Using the records below, output the stretch that opens with the line containing "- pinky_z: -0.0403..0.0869" and closes with the line containing "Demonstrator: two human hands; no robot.", exactly and including both lines, with nothing more.
* * *
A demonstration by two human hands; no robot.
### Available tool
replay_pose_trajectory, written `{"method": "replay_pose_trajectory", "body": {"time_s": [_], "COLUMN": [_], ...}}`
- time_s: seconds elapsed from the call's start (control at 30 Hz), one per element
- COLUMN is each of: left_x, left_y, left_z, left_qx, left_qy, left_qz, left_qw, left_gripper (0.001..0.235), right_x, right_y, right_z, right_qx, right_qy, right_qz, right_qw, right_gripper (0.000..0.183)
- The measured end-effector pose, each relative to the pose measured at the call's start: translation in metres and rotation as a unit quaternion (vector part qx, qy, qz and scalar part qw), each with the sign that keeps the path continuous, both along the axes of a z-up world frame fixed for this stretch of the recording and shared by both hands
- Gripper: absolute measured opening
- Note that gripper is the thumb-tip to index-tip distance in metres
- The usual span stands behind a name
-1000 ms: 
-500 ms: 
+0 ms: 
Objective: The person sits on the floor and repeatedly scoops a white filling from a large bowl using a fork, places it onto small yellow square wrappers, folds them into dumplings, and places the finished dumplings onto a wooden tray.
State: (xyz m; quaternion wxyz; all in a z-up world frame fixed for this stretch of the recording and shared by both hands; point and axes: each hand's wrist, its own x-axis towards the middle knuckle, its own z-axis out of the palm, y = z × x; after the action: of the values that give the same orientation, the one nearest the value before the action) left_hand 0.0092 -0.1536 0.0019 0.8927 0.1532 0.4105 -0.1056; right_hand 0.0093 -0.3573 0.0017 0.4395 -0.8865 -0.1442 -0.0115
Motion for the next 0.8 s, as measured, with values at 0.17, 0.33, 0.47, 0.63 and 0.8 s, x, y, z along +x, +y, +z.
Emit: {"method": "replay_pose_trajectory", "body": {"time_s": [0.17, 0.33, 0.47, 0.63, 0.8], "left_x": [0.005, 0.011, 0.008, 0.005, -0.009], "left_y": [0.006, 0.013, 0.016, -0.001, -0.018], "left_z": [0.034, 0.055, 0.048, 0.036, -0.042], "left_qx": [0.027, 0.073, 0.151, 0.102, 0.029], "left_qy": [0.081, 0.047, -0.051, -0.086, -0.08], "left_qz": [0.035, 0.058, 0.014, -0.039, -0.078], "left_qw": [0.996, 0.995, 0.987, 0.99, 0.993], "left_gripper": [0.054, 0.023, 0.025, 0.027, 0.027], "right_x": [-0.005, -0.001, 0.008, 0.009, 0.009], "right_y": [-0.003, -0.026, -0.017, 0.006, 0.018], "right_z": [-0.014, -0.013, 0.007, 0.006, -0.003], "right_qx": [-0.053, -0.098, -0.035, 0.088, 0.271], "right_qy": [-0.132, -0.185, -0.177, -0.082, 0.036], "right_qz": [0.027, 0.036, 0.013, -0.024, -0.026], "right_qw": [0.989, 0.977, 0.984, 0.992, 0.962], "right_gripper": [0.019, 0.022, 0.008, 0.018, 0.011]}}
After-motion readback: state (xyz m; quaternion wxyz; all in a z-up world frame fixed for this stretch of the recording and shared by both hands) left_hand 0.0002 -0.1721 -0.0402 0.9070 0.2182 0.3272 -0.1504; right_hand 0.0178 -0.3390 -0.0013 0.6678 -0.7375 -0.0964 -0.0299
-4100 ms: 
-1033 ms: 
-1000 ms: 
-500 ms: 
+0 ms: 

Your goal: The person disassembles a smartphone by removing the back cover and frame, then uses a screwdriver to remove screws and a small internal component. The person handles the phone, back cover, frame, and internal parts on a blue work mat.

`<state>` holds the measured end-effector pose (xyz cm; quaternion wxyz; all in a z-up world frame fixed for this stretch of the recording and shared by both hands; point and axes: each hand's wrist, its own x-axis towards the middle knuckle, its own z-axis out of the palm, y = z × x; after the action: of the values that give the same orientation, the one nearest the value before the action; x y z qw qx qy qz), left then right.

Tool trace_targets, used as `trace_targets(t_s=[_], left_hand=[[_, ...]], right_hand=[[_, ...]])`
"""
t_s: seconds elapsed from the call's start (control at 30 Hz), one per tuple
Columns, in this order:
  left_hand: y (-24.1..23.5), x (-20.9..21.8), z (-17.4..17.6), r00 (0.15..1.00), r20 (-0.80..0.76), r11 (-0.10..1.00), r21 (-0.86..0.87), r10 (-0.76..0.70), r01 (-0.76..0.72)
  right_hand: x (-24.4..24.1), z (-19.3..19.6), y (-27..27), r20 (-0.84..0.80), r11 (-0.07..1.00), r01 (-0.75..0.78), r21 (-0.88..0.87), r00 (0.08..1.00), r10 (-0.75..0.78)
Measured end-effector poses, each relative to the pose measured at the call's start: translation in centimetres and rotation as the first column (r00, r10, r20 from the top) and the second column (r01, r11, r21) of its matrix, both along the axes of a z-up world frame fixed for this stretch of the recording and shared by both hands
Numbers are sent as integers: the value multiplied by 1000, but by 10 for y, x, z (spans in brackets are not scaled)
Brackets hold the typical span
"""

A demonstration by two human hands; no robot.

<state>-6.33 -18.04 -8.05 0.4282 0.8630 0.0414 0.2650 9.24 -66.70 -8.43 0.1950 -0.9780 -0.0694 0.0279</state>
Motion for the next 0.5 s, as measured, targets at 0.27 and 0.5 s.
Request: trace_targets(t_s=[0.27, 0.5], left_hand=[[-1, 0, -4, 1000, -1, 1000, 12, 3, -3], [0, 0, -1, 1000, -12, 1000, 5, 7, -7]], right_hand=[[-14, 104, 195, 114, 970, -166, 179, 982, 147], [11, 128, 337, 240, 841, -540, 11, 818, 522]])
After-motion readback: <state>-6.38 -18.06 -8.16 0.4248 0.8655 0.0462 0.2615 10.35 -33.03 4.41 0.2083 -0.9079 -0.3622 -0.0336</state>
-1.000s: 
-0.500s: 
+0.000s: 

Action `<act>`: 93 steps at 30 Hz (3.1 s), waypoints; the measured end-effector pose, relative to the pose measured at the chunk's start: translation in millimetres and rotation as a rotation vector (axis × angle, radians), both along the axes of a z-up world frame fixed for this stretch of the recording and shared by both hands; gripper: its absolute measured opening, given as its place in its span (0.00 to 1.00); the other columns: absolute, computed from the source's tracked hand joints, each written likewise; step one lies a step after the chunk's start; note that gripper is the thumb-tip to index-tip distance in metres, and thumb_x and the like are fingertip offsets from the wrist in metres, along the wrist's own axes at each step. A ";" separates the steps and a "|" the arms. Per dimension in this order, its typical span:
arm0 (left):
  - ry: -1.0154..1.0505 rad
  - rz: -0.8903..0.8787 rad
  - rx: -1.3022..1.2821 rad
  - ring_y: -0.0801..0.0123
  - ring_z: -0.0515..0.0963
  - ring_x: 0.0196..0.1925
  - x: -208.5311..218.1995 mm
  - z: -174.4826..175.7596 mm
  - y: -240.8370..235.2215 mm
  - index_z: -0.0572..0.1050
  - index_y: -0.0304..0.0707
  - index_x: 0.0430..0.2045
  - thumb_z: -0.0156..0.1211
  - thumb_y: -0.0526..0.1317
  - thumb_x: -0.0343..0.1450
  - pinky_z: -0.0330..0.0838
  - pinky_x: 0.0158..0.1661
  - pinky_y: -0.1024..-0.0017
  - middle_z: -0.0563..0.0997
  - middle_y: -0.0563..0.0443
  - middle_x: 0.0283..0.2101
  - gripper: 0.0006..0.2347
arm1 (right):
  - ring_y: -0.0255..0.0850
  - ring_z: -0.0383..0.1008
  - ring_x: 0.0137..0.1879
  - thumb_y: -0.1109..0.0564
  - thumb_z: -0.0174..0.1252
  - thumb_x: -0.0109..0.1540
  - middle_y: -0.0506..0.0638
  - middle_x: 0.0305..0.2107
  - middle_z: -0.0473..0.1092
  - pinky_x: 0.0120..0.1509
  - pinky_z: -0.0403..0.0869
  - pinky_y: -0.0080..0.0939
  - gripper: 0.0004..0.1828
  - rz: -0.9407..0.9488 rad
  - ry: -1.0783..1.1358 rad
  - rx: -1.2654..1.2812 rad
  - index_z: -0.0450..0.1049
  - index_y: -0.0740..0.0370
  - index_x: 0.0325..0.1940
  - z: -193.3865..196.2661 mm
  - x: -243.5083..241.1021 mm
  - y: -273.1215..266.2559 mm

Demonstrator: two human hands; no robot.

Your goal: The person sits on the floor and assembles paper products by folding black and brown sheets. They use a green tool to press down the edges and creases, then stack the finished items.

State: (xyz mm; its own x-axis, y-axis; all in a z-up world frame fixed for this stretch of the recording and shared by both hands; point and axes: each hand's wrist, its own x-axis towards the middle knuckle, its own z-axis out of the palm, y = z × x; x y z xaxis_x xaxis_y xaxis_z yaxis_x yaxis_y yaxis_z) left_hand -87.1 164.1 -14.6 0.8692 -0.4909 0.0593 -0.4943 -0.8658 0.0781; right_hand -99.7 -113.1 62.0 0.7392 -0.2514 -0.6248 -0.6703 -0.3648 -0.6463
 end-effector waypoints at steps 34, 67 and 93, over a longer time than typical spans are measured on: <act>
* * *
### Response below
  - pinky_z: -0.0403..0.0869
  - pinky_y: -0.0080..0.0939
  - gripper: 0.0004..0.1828
  - rz: -0.9407..0.9488 rad
  - ry: -1.0783..1.1358 rad
  - rx: -1.2654..1.2812 rad
  - index_z: -0.0450..0.1049
  - index_y: -0.0740..0.0370
  - index_x: 0.0325..0.1940
  - z: -193.3865..196.2661 mm
  - x: -243.5083..241.1021 mm
  - y: -273.1215..266.2559 mm

Demonstrator: two human hands; no robot.

The exercise is complete with this answer.